Task description: Reproduce each line from the records that holds "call".

Material for this exercise:
══════════════════════════════

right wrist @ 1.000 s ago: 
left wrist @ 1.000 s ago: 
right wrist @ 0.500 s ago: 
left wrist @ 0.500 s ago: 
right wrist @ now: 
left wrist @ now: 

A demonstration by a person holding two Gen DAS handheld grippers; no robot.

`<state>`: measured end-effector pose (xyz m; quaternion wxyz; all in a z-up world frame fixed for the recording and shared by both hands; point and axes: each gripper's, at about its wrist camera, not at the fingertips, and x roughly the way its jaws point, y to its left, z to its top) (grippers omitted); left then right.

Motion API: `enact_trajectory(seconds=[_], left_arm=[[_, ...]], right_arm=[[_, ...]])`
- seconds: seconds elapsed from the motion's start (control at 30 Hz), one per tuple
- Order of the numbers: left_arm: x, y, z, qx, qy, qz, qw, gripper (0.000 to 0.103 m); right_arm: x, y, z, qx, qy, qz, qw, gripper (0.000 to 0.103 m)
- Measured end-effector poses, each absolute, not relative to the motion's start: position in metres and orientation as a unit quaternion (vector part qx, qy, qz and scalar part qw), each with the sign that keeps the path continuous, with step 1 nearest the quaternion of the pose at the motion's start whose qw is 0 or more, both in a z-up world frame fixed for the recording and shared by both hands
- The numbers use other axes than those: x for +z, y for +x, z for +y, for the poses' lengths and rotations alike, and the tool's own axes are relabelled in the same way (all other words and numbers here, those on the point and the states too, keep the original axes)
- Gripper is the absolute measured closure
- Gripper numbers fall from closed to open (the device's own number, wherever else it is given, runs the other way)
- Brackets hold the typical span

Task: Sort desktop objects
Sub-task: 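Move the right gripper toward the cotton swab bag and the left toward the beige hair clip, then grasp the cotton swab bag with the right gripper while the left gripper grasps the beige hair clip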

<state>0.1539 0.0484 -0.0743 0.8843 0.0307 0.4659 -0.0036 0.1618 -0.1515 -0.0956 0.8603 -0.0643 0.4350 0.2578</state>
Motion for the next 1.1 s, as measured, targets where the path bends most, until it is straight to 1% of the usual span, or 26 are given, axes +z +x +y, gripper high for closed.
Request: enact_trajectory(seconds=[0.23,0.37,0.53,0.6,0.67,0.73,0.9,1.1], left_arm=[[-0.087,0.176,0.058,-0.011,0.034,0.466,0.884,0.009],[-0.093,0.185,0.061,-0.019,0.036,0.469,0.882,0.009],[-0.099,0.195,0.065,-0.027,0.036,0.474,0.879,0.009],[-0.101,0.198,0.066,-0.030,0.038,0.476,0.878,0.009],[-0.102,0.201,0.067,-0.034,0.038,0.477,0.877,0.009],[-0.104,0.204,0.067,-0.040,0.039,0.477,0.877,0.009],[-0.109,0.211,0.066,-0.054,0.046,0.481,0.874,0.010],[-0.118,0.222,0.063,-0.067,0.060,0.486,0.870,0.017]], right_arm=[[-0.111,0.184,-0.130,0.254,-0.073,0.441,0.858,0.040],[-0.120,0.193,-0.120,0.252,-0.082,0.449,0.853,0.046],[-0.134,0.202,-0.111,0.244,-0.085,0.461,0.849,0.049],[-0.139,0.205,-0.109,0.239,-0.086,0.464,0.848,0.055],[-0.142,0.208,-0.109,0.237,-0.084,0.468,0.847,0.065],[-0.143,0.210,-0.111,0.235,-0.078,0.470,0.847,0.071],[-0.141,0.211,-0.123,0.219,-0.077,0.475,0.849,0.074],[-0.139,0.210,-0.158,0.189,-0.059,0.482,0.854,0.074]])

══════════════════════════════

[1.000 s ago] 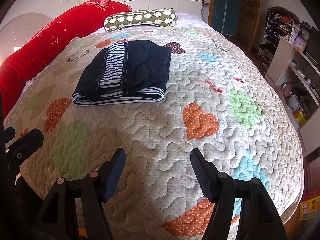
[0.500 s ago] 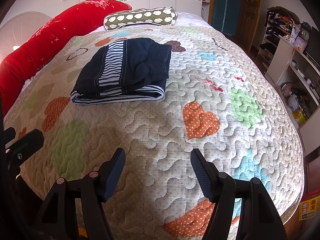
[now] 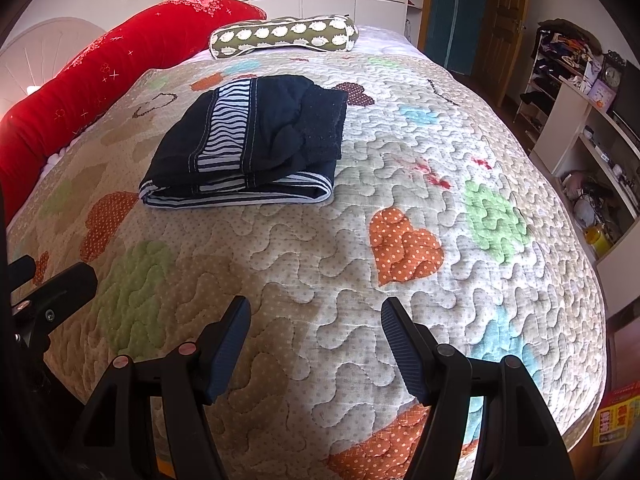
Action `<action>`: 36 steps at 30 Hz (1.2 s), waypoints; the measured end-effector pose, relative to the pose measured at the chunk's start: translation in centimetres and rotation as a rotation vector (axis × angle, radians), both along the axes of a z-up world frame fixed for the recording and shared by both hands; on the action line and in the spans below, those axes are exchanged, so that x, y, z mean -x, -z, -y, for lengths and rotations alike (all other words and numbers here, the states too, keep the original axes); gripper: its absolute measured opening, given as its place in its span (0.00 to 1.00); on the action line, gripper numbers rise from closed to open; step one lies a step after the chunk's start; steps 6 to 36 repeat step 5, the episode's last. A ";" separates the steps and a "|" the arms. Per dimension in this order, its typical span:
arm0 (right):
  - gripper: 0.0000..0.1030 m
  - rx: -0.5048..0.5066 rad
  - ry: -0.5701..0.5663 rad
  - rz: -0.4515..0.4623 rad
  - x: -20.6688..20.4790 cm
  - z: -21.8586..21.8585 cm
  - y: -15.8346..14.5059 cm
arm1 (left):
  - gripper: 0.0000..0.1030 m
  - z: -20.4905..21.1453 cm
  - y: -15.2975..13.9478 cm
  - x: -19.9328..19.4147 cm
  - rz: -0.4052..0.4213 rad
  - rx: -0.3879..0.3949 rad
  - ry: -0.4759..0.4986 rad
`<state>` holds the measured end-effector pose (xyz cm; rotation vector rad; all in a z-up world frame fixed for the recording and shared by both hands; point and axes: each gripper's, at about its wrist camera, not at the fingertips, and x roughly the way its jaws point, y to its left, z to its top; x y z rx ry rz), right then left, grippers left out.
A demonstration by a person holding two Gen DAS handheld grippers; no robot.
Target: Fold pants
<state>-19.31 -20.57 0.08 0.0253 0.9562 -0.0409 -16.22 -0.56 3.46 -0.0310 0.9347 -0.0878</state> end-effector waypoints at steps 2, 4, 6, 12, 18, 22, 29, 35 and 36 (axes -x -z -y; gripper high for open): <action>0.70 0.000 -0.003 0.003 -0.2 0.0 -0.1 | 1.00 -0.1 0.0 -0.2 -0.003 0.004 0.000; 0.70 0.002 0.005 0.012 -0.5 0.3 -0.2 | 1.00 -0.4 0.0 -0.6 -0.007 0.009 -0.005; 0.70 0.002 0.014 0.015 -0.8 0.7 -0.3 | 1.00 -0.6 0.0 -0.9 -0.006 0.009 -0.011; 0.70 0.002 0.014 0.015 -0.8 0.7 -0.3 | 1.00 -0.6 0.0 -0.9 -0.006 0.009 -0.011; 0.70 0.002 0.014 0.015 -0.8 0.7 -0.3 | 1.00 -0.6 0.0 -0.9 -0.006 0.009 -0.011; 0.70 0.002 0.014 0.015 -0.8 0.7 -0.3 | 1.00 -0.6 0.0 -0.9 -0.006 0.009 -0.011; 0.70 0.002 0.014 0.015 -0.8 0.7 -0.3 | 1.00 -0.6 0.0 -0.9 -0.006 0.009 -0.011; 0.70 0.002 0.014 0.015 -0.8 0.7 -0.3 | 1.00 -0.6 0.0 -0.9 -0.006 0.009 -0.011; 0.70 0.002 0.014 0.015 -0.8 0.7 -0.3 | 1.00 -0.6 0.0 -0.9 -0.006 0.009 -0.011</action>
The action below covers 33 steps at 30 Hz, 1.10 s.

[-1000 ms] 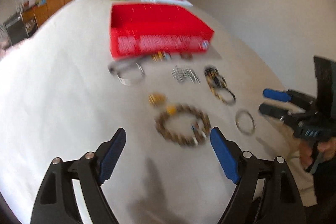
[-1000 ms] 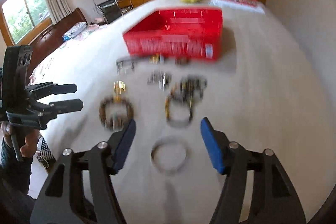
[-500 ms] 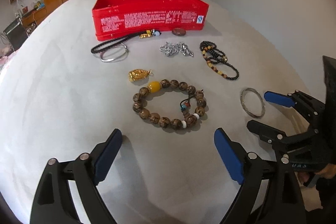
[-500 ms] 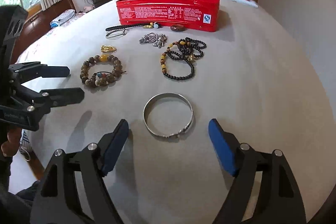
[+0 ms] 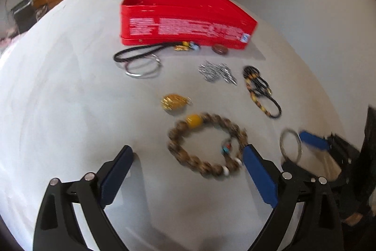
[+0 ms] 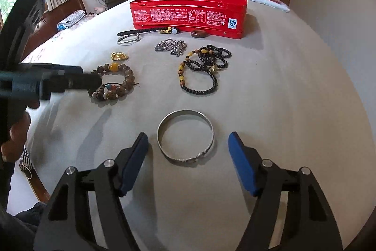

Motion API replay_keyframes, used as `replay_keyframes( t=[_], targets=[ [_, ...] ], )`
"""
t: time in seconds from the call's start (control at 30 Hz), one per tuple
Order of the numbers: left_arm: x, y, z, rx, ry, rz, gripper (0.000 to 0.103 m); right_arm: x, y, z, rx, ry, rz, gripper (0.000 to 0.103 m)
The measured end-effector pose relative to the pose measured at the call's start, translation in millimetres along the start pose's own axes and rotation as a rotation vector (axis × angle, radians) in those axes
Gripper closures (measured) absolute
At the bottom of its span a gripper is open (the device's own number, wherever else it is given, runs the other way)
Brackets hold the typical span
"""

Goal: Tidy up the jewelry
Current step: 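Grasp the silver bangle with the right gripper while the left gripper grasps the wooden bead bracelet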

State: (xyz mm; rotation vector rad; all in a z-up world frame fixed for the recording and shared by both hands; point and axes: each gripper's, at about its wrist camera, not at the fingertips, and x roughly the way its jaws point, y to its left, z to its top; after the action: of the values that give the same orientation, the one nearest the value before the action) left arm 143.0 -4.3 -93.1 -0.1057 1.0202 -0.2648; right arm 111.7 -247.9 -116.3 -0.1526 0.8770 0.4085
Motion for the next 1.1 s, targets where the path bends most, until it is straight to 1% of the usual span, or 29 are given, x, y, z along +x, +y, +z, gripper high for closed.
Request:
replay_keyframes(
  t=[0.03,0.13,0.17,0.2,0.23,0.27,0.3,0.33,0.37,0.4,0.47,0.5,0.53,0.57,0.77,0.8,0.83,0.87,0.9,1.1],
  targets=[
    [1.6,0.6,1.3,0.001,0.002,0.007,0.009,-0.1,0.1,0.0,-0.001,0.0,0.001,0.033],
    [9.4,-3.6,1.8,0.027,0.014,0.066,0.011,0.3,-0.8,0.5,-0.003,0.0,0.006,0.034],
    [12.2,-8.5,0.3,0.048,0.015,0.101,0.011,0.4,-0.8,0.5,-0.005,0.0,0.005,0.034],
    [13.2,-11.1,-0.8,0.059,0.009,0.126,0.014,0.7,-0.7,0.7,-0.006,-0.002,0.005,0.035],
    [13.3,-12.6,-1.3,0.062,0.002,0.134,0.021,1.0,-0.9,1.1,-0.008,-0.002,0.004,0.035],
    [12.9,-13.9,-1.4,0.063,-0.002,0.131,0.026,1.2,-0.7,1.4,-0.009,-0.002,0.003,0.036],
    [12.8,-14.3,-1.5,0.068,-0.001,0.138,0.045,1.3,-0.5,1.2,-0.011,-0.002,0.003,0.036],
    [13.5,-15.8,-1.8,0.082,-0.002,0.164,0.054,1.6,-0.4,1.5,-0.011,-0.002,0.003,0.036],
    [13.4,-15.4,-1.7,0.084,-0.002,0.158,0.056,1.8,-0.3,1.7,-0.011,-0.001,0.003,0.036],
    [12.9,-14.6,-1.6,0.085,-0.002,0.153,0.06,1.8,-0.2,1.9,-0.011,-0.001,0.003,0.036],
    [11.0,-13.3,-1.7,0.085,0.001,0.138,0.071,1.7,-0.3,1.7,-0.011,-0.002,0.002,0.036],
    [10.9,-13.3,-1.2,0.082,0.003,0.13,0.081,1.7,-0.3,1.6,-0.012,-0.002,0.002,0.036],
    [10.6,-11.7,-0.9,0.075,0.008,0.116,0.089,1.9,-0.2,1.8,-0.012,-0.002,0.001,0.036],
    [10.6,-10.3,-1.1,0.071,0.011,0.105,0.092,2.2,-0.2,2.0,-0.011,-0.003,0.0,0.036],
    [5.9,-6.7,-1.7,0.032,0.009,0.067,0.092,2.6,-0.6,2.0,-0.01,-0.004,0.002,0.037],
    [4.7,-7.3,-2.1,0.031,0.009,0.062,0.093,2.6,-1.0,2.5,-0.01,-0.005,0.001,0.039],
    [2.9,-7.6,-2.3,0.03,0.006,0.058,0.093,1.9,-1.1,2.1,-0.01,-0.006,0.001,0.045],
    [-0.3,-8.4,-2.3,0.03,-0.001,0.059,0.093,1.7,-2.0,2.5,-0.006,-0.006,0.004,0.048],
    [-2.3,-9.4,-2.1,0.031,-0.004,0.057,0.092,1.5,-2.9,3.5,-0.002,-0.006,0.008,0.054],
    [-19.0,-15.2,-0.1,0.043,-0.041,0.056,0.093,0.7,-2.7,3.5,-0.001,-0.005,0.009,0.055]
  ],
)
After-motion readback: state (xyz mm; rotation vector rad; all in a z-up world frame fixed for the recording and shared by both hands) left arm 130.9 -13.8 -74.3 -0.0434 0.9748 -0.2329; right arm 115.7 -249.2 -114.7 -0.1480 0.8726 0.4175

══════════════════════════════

Response to this exercise:
t: time in seconds from the call's start (control at 30 Hz), one per tuple
The measured end-effector pose relative to the pose measured at the call's start, translation in millimetres along the start pose's own axes and rotation as a rotation vector (axis × angle, radians) in those axes

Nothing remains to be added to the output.